OPINION

Tactics of a young mind

Tactics of a young mind

Austria’s foreign minister, Sebastian Kurz, is a 30-year-old politician. He took over his portfolio three years ago. Back then, he became Austria’s youngest government minister since the republic’s foundation. His passion for politics was so great that although he started studying law at the University of Vienna, he left before getting his degree.

In an interview published on Monday, the Austrian foreign minister said that Europe “does not need a deal with Turkey to stop the migration crisis.” “We must not give in to blackmailing and we do not need a plan B, but a decent plan A. We need a strong Europe that protects its own external borders,” Kurz said.

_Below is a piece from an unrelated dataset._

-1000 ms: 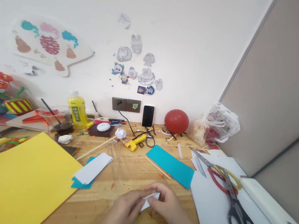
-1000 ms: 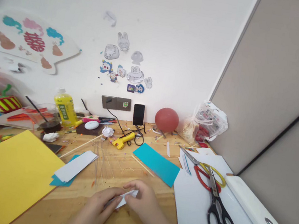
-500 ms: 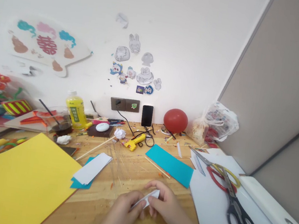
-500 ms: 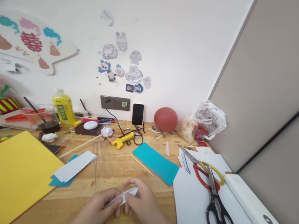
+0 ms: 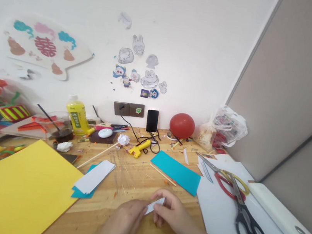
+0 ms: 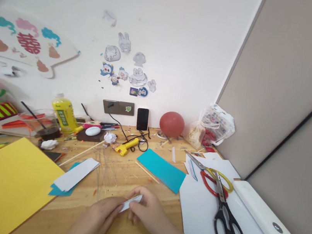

He said the EU should follow Australia’s example and process migrants offshore to reduce arrival numbers, which would effectively turn Greece’s Aegean islands into migrant camps. Needless to say, Kurz’s ideas leave a lot to be desired in terms of European partnership and solidarity.

Western Europe should be grateful to the Habsburg Empire, which stopped the advance of the Ottomans, who twice tried to take Vienna – first in 1529, when Suleiman the Magnificent laid siege to the city, and a second time in 1683 under Mehmed IV.

The truth, however, is that what we are dealing with today is the Austria of Kurz, not the Austria of the Habsburgs, who for centuries successfully handled the presence of different ethnic groups on their territory until Europe’s ancien regime collapsed after the end of World War I (which was followed by an even more disastrous World War II).

The states of Europe eventually managed to put together a new Empire, known as the European Union. The project was based on popular will, not military conquest. Being the former core of a former empire, Kurz’s Austria ought to know that a system begins to decline when the center starts to neglect the periphery. This has nothing to do with who is in charge of Greece at any given moment.

Perhaps we are making the mistake of overestimating Kurz. The Austrian minister does not have an imperial attitude in its contemporary version, i.e. the one displayed by the EU. On a domestic level, he is battling against the country’s far-right presidential hopeful, Norbert Hofer, in the runoff vote on October 2. Kurz is resorting to far-right rhetoric on the migration crisis and Turkey as if the revival of nationalism in Europe were simply a reaction to the presence of migrants and not the result of a more profound demand to reclaim national sovereignty on all levels.

In his mind, Kurz is engaging in some sort of pan-European high politics. He is still young, we should show some understanding.